Compared with asymptomatic infection, intestinal and extraintestinal invasive disease are aerobic processes and should be treated with tissue amebicides, such as 5-nitroimidazoles (eg, metronidazole), which are readily absorbed into the bloodstream.
Metronidazole may also be given parenterally to critically ill patients and can be supplemented with an antibiotic to cover secondary sepsis with bowel flora. The most common adverse effects of metronidazole are abdominal discomfort and nausea; most patients, however, are able to complete a full 5- to 10-day course. Serious adverse drug reactions include confusion, ataxia, and seizures.
A promising new regimen for invasive amebiasis is a 3-day course of nitazoxanide. This drug is effective against both luminal and invasive forms and has the added benefit of eliminating other intestinal parasites, including helminths.
Surgery may be necessary in cases of perforation, abscess, obstruction, stricture, or toxic megacolon. However, given the friable nature of the inflamed mucosa, bowel repair is risky and should be avoided when possible.
Surgical or percutaneous drainage of ALAs is generally not recommended because of the risk of content spillage and/or bacterial superinfection; exceptions are cases of imminent rupture, failure to respond to treatment after 4 to 5 days, and secondary bacterial infection.

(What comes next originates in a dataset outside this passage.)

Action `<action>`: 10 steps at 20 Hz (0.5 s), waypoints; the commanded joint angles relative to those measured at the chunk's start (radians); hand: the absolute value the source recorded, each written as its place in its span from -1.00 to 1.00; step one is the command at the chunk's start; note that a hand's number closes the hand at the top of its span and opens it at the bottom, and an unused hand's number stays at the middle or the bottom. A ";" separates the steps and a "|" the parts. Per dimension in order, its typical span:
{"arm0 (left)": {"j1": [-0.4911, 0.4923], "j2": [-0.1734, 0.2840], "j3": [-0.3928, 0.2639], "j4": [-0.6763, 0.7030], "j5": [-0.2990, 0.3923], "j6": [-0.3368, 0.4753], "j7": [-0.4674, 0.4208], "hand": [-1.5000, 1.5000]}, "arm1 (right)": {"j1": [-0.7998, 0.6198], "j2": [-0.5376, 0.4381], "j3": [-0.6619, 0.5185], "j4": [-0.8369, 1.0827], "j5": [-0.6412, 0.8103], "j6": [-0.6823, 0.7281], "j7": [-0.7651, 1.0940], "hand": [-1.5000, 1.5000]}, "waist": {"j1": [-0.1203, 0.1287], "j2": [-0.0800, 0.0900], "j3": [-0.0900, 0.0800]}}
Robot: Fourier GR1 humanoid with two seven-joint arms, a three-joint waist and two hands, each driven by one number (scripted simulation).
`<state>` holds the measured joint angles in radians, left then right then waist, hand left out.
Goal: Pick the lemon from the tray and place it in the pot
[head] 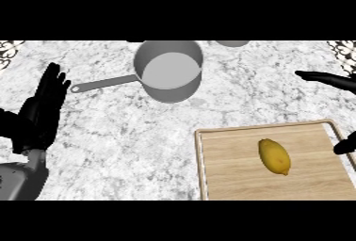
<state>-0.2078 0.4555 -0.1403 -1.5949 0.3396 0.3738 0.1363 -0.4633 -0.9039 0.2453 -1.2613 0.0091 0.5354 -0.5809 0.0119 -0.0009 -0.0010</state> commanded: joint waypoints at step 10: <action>-0.021 -0.061 0.005 0.009 -0.064 0.011 0.038 0.00 | 0.048 0.047 0.145 -0.295 0.203 0.130 0.265 -1.00 | -0.014 0.000 0.001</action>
<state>-0.2199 0.4340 -0.1176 -1.5767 0.3151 0.3591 0.1499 -0.4462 -0.9015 0.3845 -1.5038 0.1746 0.6320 -0.3788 -0.0012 -0.0021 -0.0009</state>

Amebae rarely disseminate beyond the portal circulation. Given the small number of cases, no definitive treatment guidelines are available for management of extraintestinal, extrahepatic disease. As mentioned previously, infections with E dispar do not require treatment. Less is known about E moshkovskii, but it is likely that this infection also would not require treatment in most cases.

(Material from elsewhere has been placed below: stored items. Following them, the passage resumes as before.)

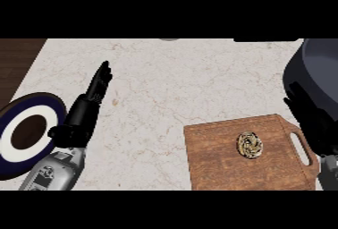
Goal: Pick the cupcake from the cutting board and place it in the pot
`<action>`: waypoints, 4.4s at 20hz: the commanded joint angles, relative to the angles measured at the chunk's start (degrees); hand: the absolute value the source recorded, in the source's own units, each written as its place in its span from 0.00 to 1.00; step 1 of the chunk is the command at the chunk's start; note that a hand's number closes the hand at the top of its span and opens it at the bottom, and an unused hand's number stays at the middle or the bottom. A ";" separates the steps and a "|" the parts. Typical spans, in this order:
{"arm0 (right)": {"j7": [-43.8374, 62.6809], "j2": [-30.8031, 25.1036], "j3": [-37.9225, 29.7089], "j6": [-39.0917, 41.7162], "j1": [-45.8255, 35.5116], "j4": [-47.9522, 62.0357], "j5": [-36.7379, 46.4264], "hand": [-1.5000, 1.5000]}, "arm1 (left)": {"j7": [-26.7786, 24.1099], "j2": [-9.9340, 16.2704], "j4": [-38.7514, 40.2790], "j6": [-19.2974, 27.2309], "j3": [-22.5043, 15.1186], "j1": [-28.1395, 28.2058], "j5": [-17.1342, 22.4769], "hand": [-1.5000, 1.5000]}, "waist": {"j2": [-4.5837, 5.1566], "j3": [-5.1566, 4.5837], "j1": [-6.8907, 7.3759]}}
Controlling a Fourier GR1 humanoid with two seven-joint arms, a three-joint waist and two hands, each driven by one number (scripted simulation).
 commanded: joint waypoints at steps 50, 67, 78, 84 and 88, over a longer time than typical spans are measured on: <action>-16.01 -1.36 8.60 27.95 -7.12 8.08 32.65 0.00 | 5.65 -3.96 14.15 -16.88 5.18 9.52 2.26 0.50 | -0.32 -1.90 -0.74; -28.66 6.33 2.57 40.66 -9.45 27.90 28.20 0.00 | 3.34 -4.58 15.57 -21.61 8.77 10.45 0.98 0.50 | -0.28 -1.89 -0.66; -42.42 9.05 7.15 34.46 -13.19 37.25 39.72 1.00 | 4.61 -4.30 13.06 -23.26 10.53 12.08 0.89 0.50 | -0.20 -1.84 -0.11; -46.02 10.78 6.11 36.98 -12.61 44.47 37.03 1.00 | 9.01 -7.17 11.50 -20.32 9.26 9.51 -0.83 0.50 | -0.11 -1.82 -0.15; -47.22 11.74 5.16 37.52 -11.17 43.93 34.11 1.00 | 5.53 -5.11 14.57 -23.31 11.32 10.27 0.56 0.50 | -0.13 -1.87 -0.60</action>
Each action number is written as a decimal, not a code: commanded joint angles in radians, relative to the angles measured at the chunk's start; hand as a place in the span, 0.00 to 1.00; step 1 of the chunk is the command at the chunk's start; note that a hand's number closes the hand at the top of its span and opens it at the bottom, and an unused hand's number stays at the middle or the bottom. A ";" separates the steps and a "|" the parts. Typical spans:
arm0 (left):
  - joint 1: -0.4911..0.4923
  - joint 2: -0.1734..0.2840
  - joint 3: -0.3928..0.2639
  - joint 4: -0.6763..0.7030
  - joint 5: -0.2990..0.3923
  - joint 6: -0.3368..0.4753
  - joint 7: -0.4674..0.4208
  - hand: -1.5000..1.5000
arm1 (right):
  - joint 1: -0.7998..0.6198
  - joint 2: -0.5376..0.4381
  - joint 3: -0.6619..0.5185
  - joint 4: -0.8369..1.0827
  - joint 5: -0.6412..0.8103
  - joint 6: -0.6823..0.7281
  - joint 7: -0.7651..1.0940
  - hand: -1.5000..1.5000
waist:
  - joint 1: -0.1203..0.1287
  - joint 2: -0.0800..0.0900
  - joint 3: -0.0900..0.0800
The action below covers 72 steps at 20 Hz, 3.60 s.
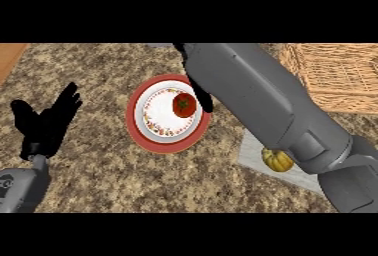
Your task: Pick the squash from the placemat and place it in the basket
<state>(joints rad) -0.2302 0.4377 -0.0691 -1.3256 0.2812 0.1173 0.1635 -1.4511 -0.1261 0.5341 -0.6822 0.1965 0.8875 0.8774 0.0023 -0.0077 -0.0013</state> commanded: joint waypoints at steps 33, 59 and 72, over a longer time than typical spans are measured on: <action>-0.009 -0.035 0.092 -0.055 -0.067 -0.051 0.064 0.50 | 0.852 -0.248 -0.048 -0.705 0.327 -0.115 -0.091 0.00 | -0.003 0.008 0.001; 0.054 -0.107 0.169 -0.049 -0.154 -0.145 0.007 0.50 | 1.013 -0.260 -0.192 -0.878 0.482 0.097 -0.242 0.00 | -0.003 0.006 0.001; -0.027 -0.103 0.214 0.010 -0.175 -0.161 0.049 0.50 | 1.005 -0.254 -0.080 -0.746 0.671 0.080 -0.399 1.00 | -0.002 0.008 0.001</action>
<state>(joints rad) -0.2296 0.3107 0.1172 -1.3629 0.1064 -0.0239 0.2222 -0.4242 -0.3618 0.4361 -1.4282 0.8552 0.8827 0.5074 0.0027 -0.0003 -0.0003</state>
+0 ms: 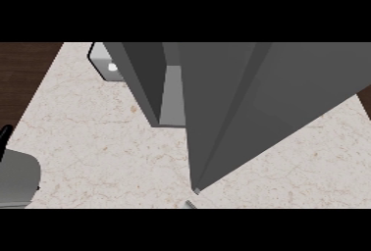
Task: Pick up the wine, place it into the cabinet and close the cabinet
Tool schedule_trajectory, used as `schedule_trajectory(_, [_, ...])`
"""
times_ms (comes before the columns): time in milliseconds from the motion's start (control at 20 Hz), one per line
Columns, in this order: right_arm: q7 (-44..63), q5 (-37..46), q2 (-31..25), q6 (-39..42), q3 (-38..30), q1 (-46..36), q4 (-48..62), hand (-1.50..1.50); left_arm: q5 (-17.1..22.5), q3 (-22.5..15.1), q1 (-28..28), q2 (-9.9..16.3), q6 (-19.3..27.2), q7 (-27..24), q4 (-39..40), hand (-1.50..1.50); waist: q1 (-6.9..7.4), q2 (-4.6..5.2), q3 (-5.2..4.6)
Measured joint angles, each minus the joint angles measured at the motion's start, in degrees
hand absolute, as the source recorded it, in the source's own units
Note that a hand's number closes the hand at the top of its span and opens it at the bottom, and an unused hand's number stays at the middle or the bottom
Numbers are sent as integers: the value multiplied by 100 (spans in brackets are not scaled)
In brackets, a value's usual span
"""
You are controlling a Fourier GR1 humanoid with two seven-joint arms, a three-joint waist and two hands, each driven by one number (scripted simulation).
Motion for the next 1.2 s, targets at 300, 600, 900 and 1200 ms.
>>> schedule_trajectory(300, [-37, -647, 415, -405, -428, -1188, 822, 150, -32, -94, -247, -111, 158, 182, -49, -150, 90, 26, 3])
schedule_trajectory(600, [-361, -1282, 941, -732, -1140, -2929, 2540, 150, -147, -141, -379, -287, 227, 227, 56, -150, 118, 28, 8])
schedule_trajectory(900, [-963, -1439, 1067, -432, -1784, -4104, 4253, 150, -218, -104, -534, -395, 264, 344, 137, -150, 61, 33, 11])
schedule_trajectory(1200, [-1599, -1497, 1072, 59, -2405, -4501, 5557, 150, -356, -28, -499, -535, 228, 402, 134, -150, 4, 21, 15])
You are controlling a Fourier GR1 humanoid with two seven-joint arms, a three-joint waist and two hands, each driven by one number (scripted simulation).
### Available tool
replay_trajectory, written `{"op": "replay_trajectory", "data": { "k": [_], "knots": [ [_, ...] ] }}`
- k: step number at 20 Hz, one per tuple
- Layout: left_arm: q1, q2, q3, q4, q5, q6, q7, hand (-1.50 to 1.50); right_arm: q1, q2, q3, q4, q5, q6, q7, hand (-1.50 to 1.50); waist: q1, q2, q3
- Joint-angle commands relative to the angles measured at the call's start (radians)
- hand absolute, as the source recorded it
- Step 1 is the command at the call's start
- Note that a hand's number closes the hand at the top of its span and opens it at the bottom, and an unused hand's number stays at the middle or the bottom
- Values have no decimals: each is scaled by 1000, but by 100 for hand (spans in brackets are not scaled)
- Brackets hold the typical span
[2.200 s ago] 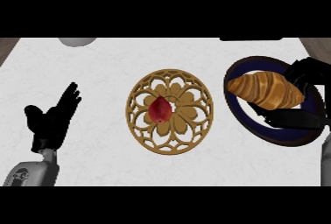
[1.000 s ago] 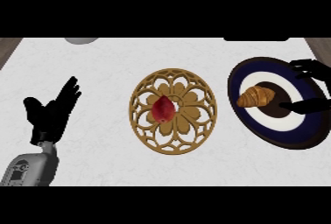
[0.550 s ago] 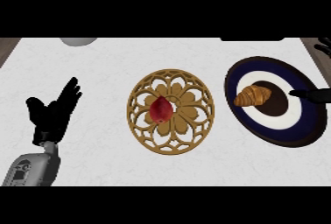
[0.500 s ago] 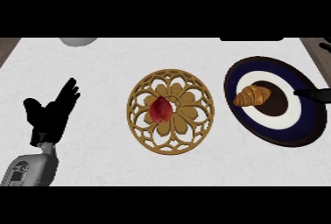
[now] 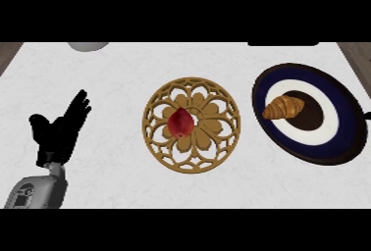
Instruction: Pick the croissant from the placemat and place it in the plate
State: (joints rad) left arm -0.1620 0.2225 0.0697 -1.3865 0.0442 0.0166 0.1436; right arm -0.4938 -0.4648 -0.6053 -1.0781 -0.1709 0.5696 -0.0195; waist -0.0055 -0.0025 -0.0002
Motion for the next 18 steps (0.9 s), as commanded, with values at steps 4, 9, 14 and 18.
{"op": "replay_trajectory", "data": {
  "k": [4, 9, 14, 18],
  "knots": [
    [50, -26, -21, -97, -17, 7, 56, 0, -20, -132, -19, 179, -49, 81, -123, -150, 14, 3, 1],
    [-3, 6, 14, -44, -5, -40, 45, 0, -15, -198, 1, 348, 0, 106, -266, -150, 14, 5, 1],
    [-38, -2, 18, -57, 3, -40, 90, 0, -53, -282, 2, 501, 37, 121, -350, -150, 23, 8, 2],
    [32, -13, 16, -110, -13, -35, 79, 0, -10, -234, 54, 495, 72, 72, -432, -150, 15, 4, 1]
  ]
}}
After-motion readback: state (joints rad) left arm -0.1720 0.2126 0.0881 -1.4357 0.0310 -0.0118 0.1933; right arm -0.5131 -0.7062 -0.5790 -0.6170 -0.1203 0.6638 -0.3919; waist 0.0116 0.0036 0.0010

Recent discoveries have revolutionized our understanding of the epidemiology of Entamoeba spp infections and have led to important treatment and diagnostic recommendations. To avoid unnecessary and possibly harmful therapies, clinicians should follow the precise guidelines promulgated by the WHO/PAHO in 1997, including definitive differentiation of E histolytica from morphologically identical nonpathogenic species. Such definite differentiation is especially important in countries with adequate sanitation measures, where the predominant organism identified from morphologic stool examination will be E dispar. Because they have the highest sensitivity and specificity, molecular technologies offer the greatest diagnostic potential for laboratories in resource-rich countries at this juncture; however, some antigen detection tests can also provide reliable speciation. When speciation is impossible, we recommend using the phrase “E histolytica/E dispar/E moshkovskii” to describe the morphologically identical species seen on stool examination. Continued use of new technologies will be crucial in elucidating the true epidemiology and pathogenesis of Entamoeba spp, including the less well-studied E moshkovskii. Continued development of affordable, sensitive, and specific diagnostic tools will be required for use in resource-poor settings, where the incidence of disease is highest.

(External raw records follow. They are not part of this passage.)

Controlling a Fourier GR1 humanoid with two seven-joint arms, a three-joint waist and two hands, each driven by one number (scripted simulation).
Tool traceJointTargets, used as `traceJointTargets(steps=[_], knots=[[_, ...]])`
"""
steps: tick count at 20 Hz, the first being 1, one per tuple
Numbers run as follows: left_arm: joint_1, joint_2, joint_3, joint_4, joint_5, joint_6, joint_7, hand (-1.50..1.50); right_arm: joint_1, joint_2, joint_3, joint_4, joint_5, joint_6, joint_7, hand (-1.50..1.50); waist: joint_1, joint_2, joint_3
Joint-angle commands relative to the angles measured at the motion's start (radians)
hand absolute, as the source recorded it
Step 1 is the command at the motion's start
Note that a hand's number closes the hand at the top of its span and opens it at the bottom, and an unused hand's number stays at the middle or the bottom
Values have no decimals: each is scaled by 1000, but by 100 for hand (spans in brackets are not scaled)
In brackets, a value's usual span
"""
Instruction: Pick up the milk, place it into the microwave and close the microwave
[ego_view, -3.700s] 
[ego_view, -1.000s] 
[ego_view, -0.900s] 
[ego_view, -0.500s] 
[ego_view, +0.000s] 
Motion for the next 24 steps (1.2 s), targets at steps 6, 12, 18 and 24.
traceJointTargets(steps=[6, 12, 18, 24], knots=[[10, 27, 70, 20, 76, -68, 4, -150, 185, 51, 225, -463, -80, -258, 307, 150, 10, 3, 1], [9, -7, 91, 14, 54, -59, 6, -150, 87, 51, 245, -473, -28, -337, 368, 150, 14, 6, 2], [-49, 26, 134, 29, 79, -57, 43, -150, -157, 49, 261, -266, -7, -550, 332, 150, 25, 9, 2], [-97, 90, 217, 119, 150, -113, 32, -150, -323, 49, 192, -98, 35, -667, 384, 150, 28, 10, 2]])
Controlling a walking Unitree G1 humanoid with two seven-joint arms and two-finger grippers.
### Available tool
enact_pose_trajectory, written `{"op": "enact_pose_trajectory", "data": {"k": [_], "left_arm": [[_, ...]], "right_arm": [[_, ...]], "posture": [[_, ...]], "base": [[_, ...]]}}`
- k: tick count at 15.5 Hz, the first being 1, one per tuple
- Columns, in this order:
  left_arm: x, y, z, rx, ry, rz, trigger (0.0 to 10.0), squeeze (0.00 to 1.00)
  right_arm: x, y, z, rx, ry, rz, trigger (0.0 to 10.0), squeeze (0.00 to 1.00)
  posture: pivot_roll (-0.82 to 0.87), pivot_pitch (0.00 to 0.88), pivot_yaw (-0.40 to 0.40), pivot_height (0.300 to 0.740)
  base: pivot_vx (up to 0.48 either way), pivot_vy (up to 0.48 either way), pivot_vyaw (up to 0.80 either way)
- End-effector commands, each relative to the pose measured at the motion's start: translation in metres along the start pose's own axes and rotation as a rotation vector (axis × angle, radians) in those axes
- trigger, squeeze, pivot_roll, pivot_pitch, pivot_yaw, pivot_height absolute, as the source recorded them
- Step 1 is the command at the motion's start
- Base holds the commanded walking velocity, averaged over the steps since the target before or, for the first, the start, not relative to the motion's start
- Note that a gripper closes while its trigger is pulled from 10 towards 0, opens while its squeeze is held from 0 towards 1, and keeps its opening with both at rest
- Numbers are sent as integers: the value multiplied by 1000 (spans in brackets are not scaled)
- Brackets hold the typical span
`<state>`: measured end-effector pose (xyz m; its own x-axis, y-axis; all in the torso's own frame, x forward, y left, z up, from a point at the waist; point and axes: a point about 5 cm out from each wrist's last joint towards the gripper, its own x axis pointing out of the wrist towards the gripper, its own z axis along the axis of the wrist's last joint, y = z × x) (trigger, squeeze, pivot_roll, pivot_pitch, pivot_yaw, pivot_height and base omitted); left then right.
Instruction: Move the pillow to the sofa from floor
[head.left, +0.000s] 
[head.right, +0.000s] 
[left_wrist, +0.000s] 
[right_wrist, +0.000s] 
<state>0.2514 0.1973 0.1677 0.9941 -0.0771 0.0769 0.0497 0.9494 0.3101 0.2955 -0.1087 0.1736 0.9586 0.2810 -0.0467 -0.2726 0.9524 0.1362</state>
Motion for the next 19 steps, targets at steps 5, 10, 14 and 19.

On completion of this article, you should be able to: (1) request the appropriate tests for differentiating the morphologically identical Entamoeba species E histolytica, E dispar, and E moshkovskii on the basis of initial laboratory reports; (2) recognize symptoms and complications of invasive amebiasis; and (3) apply the World Health Organization/Pan American Health Organization guidelines for diagnosis and treatment of amebiasis.